The initial idea for The Lark Ascending came to Vaughan Williams while he was visiting the seaside town of Margate on a holiday trip and heard the announcement that Britain had decided to enter World War I. The resort town was used as a training ground for fleet exercises, and the composer watched the ships practicing their battle maneuvers just offshore while he wandered the nearby cliffs. During one of his walks, he had a moment of inspiration as the solo violin melody took shape in his mind, and he hastily copied the tune into his pocket notebook. His hurried writing caught the eye of a young boy who found his behavior suspicious and thought he was a spy mapping details of the coastline for the enemy. The boy reported Vaughan Williams to the police, causing the composer to be detained briefly by a group of puzzled officers.
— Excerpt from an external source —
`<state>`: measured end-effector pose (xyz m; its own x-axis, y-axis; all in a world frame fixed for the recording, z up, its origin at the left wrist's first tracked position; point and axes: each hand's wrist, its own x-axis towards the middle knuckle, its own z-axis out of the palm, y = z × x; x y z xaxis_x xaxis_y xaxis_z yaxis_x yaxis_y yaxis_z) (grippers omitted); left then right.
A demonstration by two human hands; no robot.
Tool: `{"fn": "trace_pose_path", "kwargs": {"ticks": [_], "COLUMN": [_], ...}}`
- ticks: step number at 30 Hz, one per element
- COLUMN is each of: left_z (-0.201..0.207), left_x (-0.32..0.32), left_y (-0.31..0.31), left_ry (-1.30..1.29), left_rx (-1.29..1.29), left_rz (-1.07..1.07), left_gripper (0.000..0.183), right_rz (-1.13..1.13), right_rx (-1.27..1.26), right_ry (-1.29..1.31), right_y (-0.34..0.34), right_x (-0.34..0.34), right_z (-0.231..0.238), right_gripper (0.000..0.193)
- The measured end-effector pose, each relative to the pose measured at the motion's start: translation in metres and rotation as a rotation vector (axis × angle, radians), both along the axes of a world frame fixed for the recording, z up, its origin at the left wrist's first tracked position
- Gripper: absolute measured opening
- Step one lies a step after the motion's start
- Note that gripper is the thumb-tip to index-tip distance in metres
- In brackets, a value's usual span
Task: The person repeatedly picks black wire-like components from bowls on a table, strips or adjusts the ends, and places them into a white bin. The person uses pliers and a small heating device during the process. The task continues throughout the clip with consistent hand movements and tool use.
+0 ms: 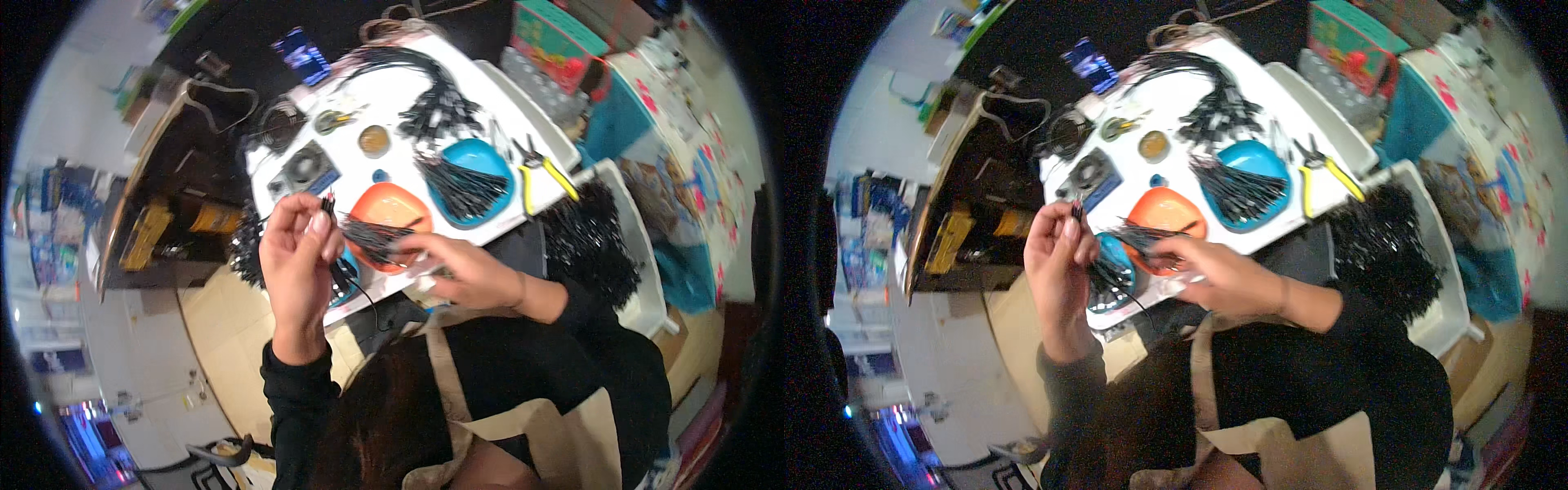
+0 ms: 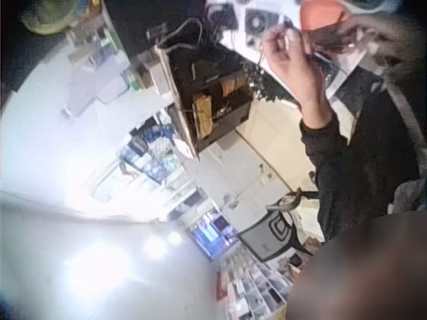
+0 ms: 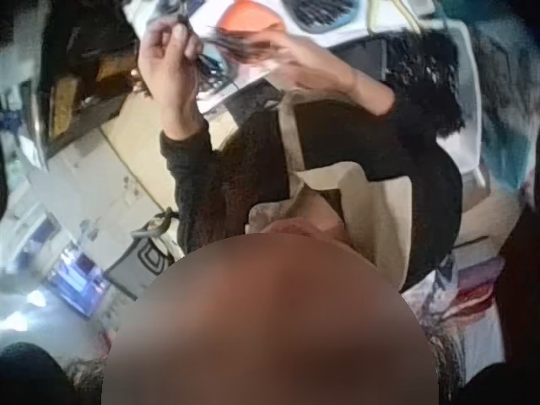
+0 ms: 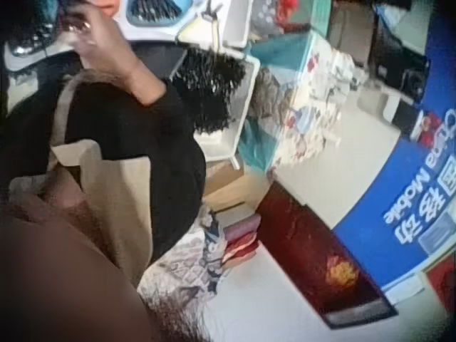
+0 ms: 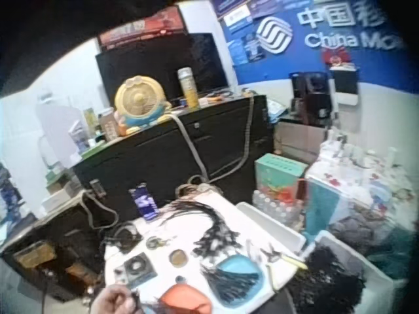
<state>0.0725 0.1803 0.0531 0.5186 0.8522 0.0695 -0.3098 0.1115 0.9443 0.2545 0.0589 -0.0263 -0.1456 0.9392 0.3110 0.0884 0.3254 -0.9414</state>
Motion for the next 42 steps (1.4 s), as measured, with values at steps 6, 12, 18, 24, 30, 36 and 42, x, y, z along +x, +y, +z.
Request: {"fn": "trace_pose_path", "kwargs": {"ticks": [6, 12, 18, 24, 30, 36, 42], "left_z": [-0.001, 0.124, 0.110, 0.095, 0.091, 0.088, 0.082], "left_x": [0.059, 0.048, 0.038, 0.031, 0.018, 0.006, -0.004], "left_y": [-0.073, -0.027, -0.021, -0.017, -0.009, -0.001, -0.003], "left_ry": [-0.134, 0.193, 0.672, 0.802, 0.832, 0.840, 0.799], "left_rx": [0.038, 1.583, 1.770, 1.723, 1.691, 1.644, 1.644], "left_rz": [-0.261, 0.077, 0.018, 0.022, 0.048, 0.079, 0.133], "left_gripper": [0.016, 0.028, 0.029, 0.031, 0.032, 0.033, 0.035], "right_rz": [0.050, -0.403, -1.008, -1.175, -0.958, -1.082, -0.205], "right_rx": [-0.102, -0.135, -0.369, -0.888, -1.024, -0.598, 0.448], "right_ry": [0.160, 0.412, 0.202, -0.601, -0.935, -0.771, -0.046], "right_y": [-0.033, -0.140, -0.239, -0.219, -0.186, -0.133, -0.086], "right_x": [-0.020, 0.064, 0.153, 0.252, 0.262, 0.238, 0.110], "right_z": [0.010, 0.048, 0.038, -0.141, -0.239, -0.099, 0.113], "right_gripper": [0.025, 0.017, 0.021, 0.027, 0.037, 0.029, 0.027]}}
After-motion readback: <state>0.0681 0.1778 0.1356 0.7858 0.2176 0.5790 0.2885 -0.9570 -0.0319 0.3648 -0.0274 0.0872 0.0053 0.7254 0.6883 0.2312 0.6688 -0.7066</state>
            Vaughan Williams sketched out much of The Lark Ascending in 1914, but work on the piece was postponed when he volunteered for military service as an ambulance driver. Having experienced the horrors of war and the devastating loss of many friends and colleagues, it was quite some time until he had the will to compose again after World War I came to an end. When he did finally set pen to paper, he drew from a new source of tranquility and strength, channeling a feeling of resigned serenity into his work. He was encouraged to complete The Lark Ascending by the outstanding British violinist Marie Hall, who gave the premiere of the violin and piano version with pianist Geoffrey Mendham on December 15, 1920, in a concert held at Shirehampton Public Hall. The piece was an immediate success, with virtuosic flourishes for the violinist that imitate both the skylark’s exquisite song and expert flight. Hall also gave the premiere of the version for violin and orchestra the following year on June 14, 1921, at Queen’s Hall in London with the British Symphony Orchestra conducted by Adrian Boult. Vaughan Williams dedicated the piece to her in gratitude for her efforts, both as a fine musician and as a trusted friend.

 

Symphony No. 7 in A Major, Opus 92

Ludwig van Beethoven

Baptized December 17, 1770, Bonn: Died March 26, 1827, Vienna

 Beethoven began work on his Seventh Symphony in the autumn of 1811 after a restful visit to the Bohemian resort city of Teplitz, where he had gone, under the orders of his doctor, to recuperate in the healing mineral waters of the natural hot springs. Constant worries about his hearing loss – which had advanced to almost total deafness – and various stresses from daily life had taken their toll on the composer’s health, but he felt rejuvenated and was eager to start working on the Seventh Symphony once he returned to Vienna. The piece was completed by the spring of 1812, but did not receive its public premiere until December 8, 1813, at a charity benefit concert held to raise funds for Austrian and Bavarian soldiers who had been wounded at the Battle of Hanau. Of the various pieces heard that evening, the most popular was Beethoven’s patriotic Wellington’s Victory, which appealed to the nationalistic spirit of audience members who were collectively weary of the continual battles against Napoleon and still harbored bitter resentment about the French army’s occupation of Vienna some years earlier. The biggest crowd-pleaser was performed by one of latest inventions made by Johann Nepomuk Maelzel (best known today as the inventor of the metronome), who unveiled a mechanical trumpet playing machine that rattled off marches written for the occasion by Jan Dussek and Ignaz Pleyel while accompanied by the orchestra. The Seventh Symphony was the longest and least programmatic of the pieces presented, but it was very well received and the Allegretto second movement was repeated as an encore. Audiences and critics alike had mostly positive comments about the new symphony, and even Beethoven himself was uncharacteristically satisfied with it, describing it as “one of my best works” in a letter to the impresario Johann Peter Salomon in 1815.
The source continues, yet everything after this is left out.